### WHAT THIS TASK INVOLVES
Your copy should match the listing word for word, apart from the pictures, which are left out.
+++ DATASET CONTENT +++
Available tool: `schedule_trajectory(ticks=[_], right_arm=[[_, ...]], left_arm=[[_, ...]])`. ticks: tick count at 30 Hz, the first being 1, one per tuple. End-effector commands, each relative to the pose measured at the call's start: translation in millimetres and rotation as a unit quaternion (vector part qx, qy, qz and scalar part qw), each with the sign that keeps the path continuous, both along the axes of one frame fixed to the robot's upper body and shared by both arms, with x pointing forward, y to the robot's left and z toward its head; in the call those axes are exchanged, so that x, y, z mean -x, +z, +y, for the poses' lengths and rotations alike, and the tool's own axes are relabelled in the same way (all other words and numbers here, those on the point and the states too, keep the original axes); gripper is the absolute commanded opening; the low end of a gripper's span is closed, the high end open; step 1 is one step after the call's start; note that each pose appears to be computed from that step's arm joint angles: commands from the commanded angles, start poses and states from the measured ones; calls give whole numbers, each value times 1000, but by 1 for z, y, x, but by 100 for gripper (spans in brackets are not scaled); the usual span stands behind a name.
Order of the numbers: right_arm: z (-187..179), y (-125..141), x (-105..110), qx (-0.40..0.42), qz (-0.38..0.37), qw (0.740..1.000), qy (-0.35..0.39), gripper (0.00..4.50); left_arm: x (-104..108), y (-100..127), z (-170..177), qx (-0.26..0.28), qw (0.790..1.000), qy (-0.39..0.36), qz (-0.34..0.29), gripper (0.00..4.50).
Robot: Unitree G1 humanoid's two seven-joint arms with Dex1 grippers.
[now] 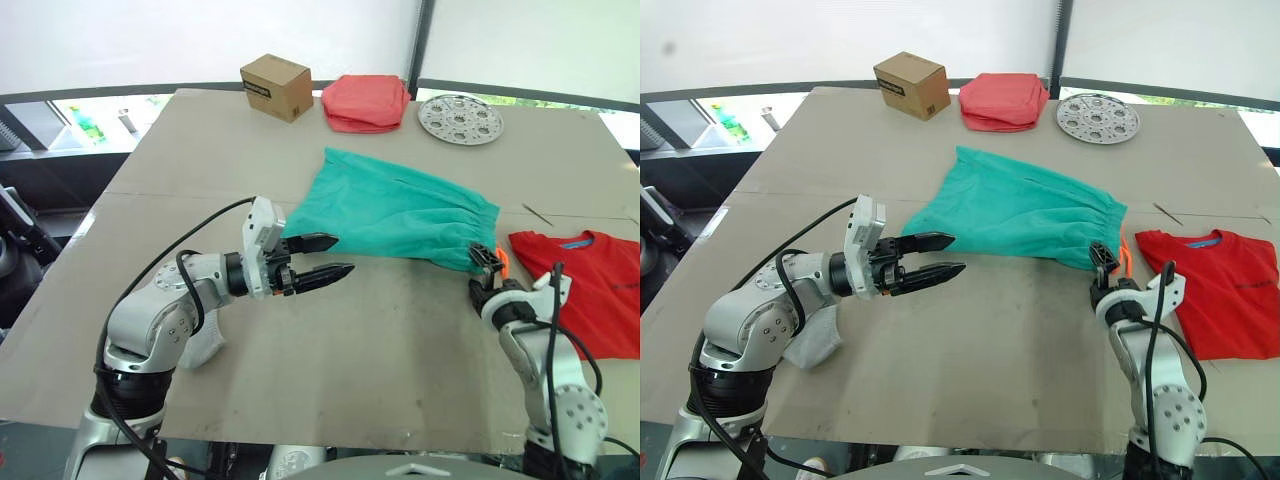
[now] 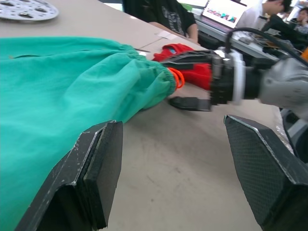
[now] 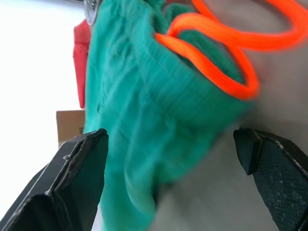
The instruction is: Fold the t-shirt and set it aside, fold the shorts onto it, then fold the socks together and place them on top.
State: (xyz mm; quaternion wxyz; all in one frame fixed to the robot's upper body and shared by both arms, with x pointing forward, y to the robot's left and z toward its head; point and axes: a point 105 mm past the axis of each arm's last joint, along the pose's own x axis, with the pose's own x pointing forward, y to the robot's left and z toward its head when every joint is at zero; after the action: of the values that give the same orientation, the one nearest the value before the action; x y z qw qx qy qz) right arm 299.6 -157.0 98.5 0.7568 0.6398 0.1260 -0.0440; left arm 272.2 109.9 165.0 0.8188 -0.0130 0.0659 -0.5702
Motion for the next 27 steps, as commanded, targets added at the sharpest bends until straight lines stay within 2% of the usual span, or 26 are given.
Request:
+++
### OUTPUT BELOW
Available tool: `schedule_trajectory(ticks=[_], right_arm=[[_, ...]], left_arm=[[_, ...]])`. ticks: tick count at 30 Hz, the first being 1, one per tuple. End-effector commands, each relative to the pose measured at the call's start: translation in millimetres and rotation as a unit quaternion (vector part qx, qy, qz and scalar part qw), each with the sign that keeps the path continuous, both along the axes of one frame fixed to the robot's upper body and shared by both arms, with x pointing forward, y to the robot's left and z toward its head; in the call those axes are exchanged, so that x, y, z mean -x, +z, +y, for the poses' lengths and rotations alike, and the tool's own axes are relabelled in the same way (all other words and numbers here, those on the point and the states too, keep the original axes); gripper is the absolute commanded opening; the low end of a gripper's span is closed, the high end open; step 1 is one step after the call's start; note that each pose appears to be computed from that step's arm joint angles: commands from the commanded angles, start poses and states from the measured ones; calls give whole numbers, each value times 1000, but by 1 for z, y, x, but by 100 for gripper (spans in brackets are not scaled); the usual span stands behind a name.
Order of the numbers: right_arm: z (-187..179), y (-125..141), x (-105..110), qx (-0.40..0.42), qz (-0.38..0.37), qw (0.740..1.000), qy (-0.35..0.39), gripper (0.00..4.50); left_arm: x (-104..108), y (-100..127), z (-170..177), qx (-0.26..0.28), qw (0.790..1.000), qy (-0.39..0.36), qz (-0.34..0.29), gripper (0.00..4.50).
Robot: Unitree G1 humanoid's two seven-joint arms with Dex1 grippers.
[now] 
[now] 
[now] 
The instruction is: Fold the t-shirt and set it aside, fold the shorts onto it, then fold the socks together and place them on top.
State: (xyz mm; quaternion wxyz; all in one frame fixed to the robot's upper body and shared by both arms, with x pointing forward, y to the robot's left and z toward its head; point and axes: a point 105 mm past the axis of each arm's last joint, along the pose's own x axis, with the pose's own x pointing forward, y to the robot's left and z toward its head when every joint is at zero; after the action: of the values that give the same orientation, the one nearest the value before the action; x y z qw qx qy qz) right arm 299.6 -157.0 98.5 0.7568 0.6398 0.1260 -0.0440; left arm 272.2 109.9 165.0 0.8188 -0.0130 0.0659 -0.5702
Motion for the next 27 steps, as commanded, targets added at the sharpest bends until straight lines stay within 2% of the usual span, or 26 are given.
Request:

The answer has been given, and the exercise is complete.